WHAT YOU HAVE TO DO:
Set every record down verbatim and omit the pictures.
___ DATA PROVIDED ___
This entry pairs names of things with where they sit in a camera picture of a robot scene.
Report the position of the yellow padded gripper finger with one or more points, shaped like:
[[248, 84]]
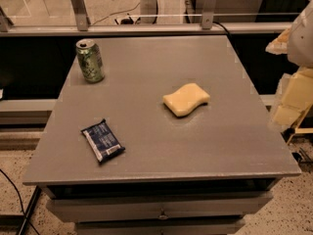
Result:
[[280, 44], [293, 96]]

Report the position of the yellow sponge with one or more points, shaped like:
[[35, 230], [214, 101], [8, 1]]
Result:
[[184, 100]]

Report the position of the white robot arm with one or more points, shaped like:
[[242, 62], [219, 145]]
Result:
[[300, 44]]

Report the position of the blue rxbar blueberry wrapper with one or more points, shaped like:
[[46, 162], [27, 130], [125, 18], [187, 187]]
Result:
[[102, 141]]

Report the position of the grey drawer cabinet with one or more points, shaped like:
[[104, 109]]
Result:
[[195, 175]]

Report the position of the green soda can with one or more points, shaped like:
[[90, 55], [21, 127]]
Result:
[[90, 60]]

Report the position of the grey metal rail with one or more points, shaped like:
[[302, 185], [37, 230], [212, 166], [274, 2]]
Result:
[[146, 29]]

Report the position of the right grey metal bracket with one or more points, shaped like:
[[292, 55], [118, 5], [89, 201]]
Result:
[[207, 14]]

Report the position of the grey metal bracket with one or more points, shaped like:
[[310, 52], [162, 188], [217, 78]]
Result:
[[80, 13], [207, 14]]

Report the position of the left grey metal bracket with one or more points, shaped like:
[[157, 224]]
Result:
[[80, 13]]

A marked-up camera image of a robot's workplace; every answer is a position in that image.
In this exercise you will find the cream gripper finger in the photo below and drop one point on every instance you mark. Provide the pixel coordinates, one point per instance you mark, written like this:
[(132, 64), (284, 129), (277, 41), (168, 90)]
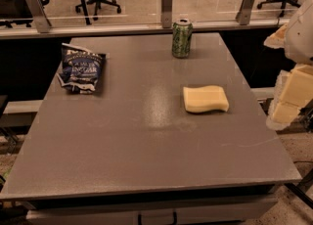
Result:
[(292, 92), (276, 39)]

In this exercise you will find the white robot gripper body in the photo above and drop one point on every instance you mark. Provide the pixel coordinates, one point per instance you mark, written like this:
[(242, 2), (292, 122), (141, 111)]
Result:
[(300, 36)]

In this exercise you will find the yellow sponge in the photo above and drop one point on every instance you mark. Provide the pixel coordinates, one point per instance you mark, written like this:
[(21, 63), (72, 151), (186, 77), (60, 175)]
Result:
[(205, 99)]

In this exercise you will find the green soda can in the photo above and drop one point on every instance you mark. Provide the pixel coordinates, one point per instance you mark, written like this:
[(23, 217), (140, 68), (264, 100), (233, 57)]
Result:
[(182, 35)]

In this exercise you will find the blue chip bag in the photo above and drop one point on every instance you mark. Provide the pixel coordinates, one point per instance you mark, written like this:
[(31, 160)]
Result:
[(81, 69)]

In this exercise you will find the right metal railing post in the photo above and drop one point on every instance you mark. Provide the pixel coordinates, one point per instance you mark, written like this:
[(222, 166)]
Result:
[(244, 14)]

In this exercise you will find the middle metal railing post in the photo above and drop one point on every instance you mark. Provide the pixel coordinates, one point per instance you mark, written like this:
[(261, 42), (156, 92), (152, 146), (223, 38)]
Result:
[(166, 13)]

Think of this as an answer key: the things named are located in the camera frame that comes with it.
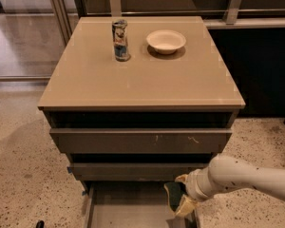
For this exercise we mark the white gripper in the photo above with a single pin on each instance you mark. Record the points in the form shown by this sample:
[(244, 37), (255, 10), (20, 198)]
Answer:
[(193, 183)]

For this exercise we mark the yellow green sponge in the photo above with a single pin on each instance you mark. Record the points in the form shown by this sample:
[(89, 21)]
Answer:
[(175, 196)]

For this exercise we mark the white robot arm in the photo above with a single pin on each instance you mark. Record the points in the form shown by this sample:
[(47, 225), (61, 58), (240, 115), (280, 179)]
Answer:
[(224, 174)]

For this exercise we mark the open grey bottom drawer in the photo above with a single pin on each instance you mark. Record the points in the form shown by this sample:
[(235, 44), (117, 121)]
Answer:
[(131, 204)]

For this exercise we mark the grey drawer cabinet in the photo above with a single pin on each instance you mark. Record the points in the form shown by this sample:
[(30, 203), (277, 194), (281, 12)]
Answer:
[(189, 89)]

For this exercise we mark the grey middle drawer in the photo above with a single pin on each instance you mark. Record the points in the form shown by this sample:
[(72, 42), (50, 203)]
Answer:
[(131, 171)]

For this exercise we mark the grey top drawer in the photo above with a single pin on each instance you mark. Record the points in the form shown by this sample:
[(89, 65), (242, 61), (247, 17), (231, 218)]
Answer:
[(140, 141)]

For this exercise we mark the small black floor object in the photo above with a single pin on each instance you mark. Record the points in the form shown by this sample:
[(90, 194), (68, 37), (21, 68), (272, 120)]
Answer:
[(40, 224)]

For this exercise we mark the white paper bowl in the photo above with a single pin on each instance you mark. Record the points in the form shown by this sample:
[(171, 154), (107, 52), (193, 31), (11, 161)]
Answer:
[(165, 41)]

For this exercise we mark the blue white drink can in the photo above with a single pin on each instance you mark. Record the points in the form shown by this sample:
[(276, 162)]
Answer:
[(120, 44)]

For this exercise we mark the metal railing frame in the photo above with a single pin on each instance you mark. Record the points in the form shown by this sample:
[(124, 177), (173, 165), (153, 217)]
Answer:
[(218, 14)]

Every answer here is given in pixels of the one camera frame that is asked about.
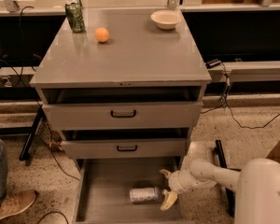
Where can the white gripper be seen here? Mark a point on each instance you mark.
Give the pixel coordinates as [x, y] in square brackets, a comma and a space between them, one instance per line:
[175, 182]

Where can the clear plastic bottle white label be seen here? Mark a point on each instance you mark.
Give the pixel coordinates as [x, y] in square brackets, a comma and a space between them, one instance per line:
[142, 195]

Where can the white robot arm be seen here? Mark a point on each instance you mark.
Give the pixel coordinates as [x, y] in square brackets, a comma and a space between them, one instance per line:
[257, 188]

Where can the middle grey drawer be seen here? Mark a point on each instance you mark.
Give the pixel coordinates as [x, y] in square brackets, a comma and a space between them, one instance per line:
[127, 144]

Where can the grey drawer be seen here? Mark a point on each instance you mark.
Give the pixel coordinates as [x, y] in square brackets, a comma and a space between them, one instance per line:
[123, 108]
[103, 196]
[127, 144]

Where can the bottom grey drawer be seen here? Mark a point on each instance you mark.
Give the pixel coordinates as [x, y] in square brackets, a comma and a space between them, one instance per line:
[103, 196]

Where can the grey drawer cabinet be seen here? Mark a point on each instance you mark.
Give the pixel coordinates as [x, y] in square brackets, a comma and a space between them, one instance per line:
[137, 54]

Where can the top grey drawer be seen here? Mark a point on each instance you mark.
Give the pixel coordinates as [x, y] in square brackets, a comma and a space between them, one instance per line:
[123, 108]

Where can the black table leg right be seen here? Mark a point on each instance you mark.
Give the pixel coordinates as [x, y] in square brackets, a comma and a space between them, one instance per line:
[222, 163]

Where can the black table leg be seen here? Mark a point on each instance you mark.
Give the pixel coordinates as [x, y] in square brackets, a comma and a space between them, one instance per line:
[30, 131]
[222, 163]

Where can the black power adapter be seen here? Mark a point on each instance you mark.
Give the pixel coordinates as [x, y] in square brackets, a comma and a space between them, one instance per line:
[213, 63]

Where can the orange fruit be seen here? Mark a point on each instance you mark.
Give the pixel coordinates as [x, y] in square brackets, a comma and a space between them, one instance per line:
[101, 34]

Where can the white paper bowl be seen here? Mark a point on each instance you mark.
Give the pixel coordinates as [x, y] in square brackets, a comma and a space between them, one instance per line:
[166, 19]

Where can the black table leg left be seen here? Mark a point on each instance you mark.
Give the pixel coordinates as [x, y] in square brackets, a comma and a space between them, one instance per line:
[30, 131]

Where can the green soda can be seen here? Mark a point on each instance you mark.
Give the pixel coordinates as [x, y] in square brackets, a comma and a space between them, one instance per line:
[74, 16]
___
RESULT OF THE EXERCISE:
This entry pairs names of things with where they sit in a camera picture of a robot scene.
Report the position of the yellow padded gripper finger with one or more points, shaped like:
[[248, 84]]
Result:
[[280, 44], [293, 96]]

Report the position of the yellow sponge with one or more points, shaped like:
[[35, 230], [214, 101], [8, 1]]
Result:
[[184, 100]]

Report the position of the white robot arm with one or more points, shaped like:
[[242, 62], [219, 145]]
Result:
[[300, 44]]

Report the position of the blue rxbar blueberry wrapper with one or more points, shaped like:
[[46, 162], [27, 130], [125, 18], [187, 187]]
Result:
[[102, 141]]

Report the position of the grey drawer cabinet with one or more points, shaped like:
[[104, 109]]
Result:
[[195, 175]]

Report the position of the green soda can with one or more points, shaped like:
[[90, 55], [21, 127]]
Result:
[[90, 60]]

Report the position of the grey metal rail with one or more points, shaped like:
[[302, 185], [37, 230], [212, 166], [274, 2]]
Result:
[[146, 29]]

Report the position of the right grey metal bracket with one or more points, shaped like:
[[292, 55], [118, 5], [89, 201]]
Result:
[[207, 14]]

Report the position of the grey metal bracket with one or more points, shaped like:
[[310, 52], [162, 188], [217, 78]]
Result:
[[80, 13], [207, 14]]

Report the position of the left grey metal bracket with one or more points, shaped like:
[[157, 224]]
Result:
[[80, 13]]

A marked-up camera image of a robot's workplace; every answer is a position in that image.
In this exercise you will find the cream gripper finger in the photo below and drop one point on every instance you mark. Provide the pixel coordinates, one point per instance you mark, written like this:
[(132, 64), (284, 129), (277, 41), (168, 90)]
Result:
[(292, 92), (276, 39)]

In this exercise you will find the white robot gripper body in the photo above and drop one point on every instance you mark. Provide the pixel coordinates, one point per instance you mark, written like this:
[(242, 2), (292, 122), (141, 111)]
Result:
[(300, 36)]

In this exercise you will find the yellow sponge in the photo above and drop one point on every instance you mark. Provide the pixel coordinates, one point per instance you mark, written like this:
[(21, 63), (72, 151), (186, 77), (60, 175)]
Result:
[(205, 99)]

In this exercise you will find the green soda can in the photo above and drop one point on every instance you mark. Provide the pixel coordinates, one point per instance you mark, written like this:
[(23, 217), (140, 68), (264, 100), (233, 57)]
Result:
[(182, 35)]

In this exercise you will find the blue chip bag in the photo above and drop one point on every instance you mark. Provide the pixel coordinates, one point per instance you mark, written like this:
[(31, 160)]
Result:
[(81, 69)]

In this exercise you will find the right metal railing post in the photo above and drop one point on every instance you mark. Provide the pixel coordinates, one point per instance you mark, written like this:
[(222, 166)]
Result:
[(244, 14)]

In this exercise you will find the middle metal railing post in the photo above and drop one point on every instance you mark. Provide the pixel coordinates, one point per instance you mark, written like this:
[(261, 42), (156, 92), (152, 146), (223, 38)]
Result:
[(166, 13)]

Think of this as an answer key: the things named are located in the camera frame that comes with it.
For this exercise we mark the white gripper in the photo above with a single pin on each instance you mark. Record the points in the form shown by this sample:
[(244, 37), (255, 10), (20, 198)]
Answer:
[(193, 183)]

For this exercise we mark the yellow green sponge in the photo above with a single pin on each instance you mark. Record the points in the form shown by this sample:
[(89, 21)]
Answer:
[(175, 196)]

For this exercise we mark the white robot arm in the photo above with a single pin on each instance you mark. Record the points in the form shown by this sample:
[(47, 225), (61, 58), (240, 115), (280, 179)]
Answer:
[(224, 174)]

For this exercise we mark the open grey bottom drawer in the photo above with a single pin on each instance you mark. Record the points in the form shown by this sample:
[(235, 44), (117, 121)]
Answer:
[(131, 204)]

For this exercise we mark the grey drawer cabinet in the photo above with a single pin on each instance you mark. Record the points in the form shown by this sample:
[(30, 203), (277, 194), (281, 12)]
Answer:
[(189, 89)]

For this exercise we mark the grey middle drawer in the photo above with a single pin on each instance you mark. Record the points in the form shown by this sample:
[(72, 42), (50, 203)]
Answer:
[(131, 171)]

For this exercise we mark the grey top drawer in the photo above with a single pin on each instance you mark. Record the points in the form shown by this sample:
[(89, 65), (242, 61), (247, 17), (231, 218)]
Answer:
[(140, 141)]

For this exercise we mark the small black floor object in the photo above with a single pin on each instance you mark. Record the points in the form shown by this sample:
[(90, 194), (68, 37), (21, 68), (272, 120)]
Answer:
[(40, 224)]

For this exercise we mark the white paper bowl in the photo above with a single pin on each instance you mark. Record the points in the form shown by this sample:
[(171, 154), (107, 52), (193, 31), (11, 161)]
Answer:
[(165, 41)]

For this exercise we mark the blue white drink can in the photo above with a single pin on each instance you mark. Record the points in the form shown by this sample:
[(276, 162)]
Answer:
[(120, 44)]

For this exercise we mark the metal railing frame in the photo above with a single pin on each instance you mark. Record the points in the form shown by this sample:
[(124, 177), (173, 165), (153, 217)]
Answer:
[(218, 14)]

Every answer here is given in pixels of the one camera frame that is asked about.
Where can the white gripper be seen here? Mark a point on each instance you mark.
Give the pixel coordinates as [x, y] in square brackets, a comma and a space between them, one instance per line:
[175, 182]

Where can the clear plastic bottle white label be seen here? Mark a point on each instance you mark.
Give the pixel coordinates as [x, y] in square brackets, a comma and a space between them, one instance per line:
[142, 195]

Where can the white robot arm be seen here? Mark a point on each instance you mark.
Give the pixel coordinates as [x, y] in square brackets, a comma and a space between them, one instance per line:
[257, 188]

Where can the middle grey drawer be seen here? Mark a point on each instance you mark.
Give the pixel coordinates as [x, y] in square brackets, a comma and a space between them, one instance per line:
[127, 144]

Where can the grey drawer be seen here? Mark a point on each instance you mark.
Give the pixel coordinates as [x, y] in square brackets, a comma and a space between them, one instance per line:
[123, 108]
[103, 196]
[127, 144]

Where can the bottom grey drawer be seen here? Mark a point on each instance you mark.
Give the pixel coordinates as [x, y] in square brackets, a comma and a space between them, one instance per line:
[103, 196]

Where can the grey drawer cabinet be seen here? Mark a point on each instance you mark.
Give the pixel coordinates as [x, y] in square brackets, a comma and a space between them, one instance per line:
[137, 54]

Where can the top grey drawer be seen here? Mark a point on each instance you mark.
Give the pixel coordinates as [x, y] in square brackets, a comma and a space between them, one instance per line:
[123, 108]

Where can the black table leg right be seen here? Mark a point on each instance you mark.
Give the pixel coordinates as [x, y] in square brackets, a comma and a space between them, one instance per line:
[222, 163]

Where can the black table leg be seen here? Mark a point on each instance you mark.
Give the pixel coordinates as [x, y] in square brackets, a comma and a space between them, one instance per line:
[30, 131]
[222, 163]

Where can the black power adapter be seen here? Mark a point on each instance you mark.
Give the pixel coordinates as [x, y] in square brackets, a comma and a space between them, one instance per line:
[213, 63]

Where can the orange fruit be seen here? Mark a point on each instance you mark.
Give the pixel coordinates as [x, y] in square brackets, a comma and a space between them, one instance per line:
[101, 34]

Where can the white paper bowl be seen here? Mark a point on each instance you mark.
Give the pixel coordinates as [x, y] in square brackets, a comma and a space between them, one instance per line:
[166, 19]

Where can the black table leg left be seen here? Mark a point on each instance you mark.
Give the pixel coordinates as [x, y] in square brackets, a comma and a space between them, one instance per line:
[30, 131]

Where can the green soda can be seen here? Mark a point on each instance you mark.
Give the pixel coordinates as [x, y] in square brackets, a comma and a space between them, one instance per line:
[74, 16]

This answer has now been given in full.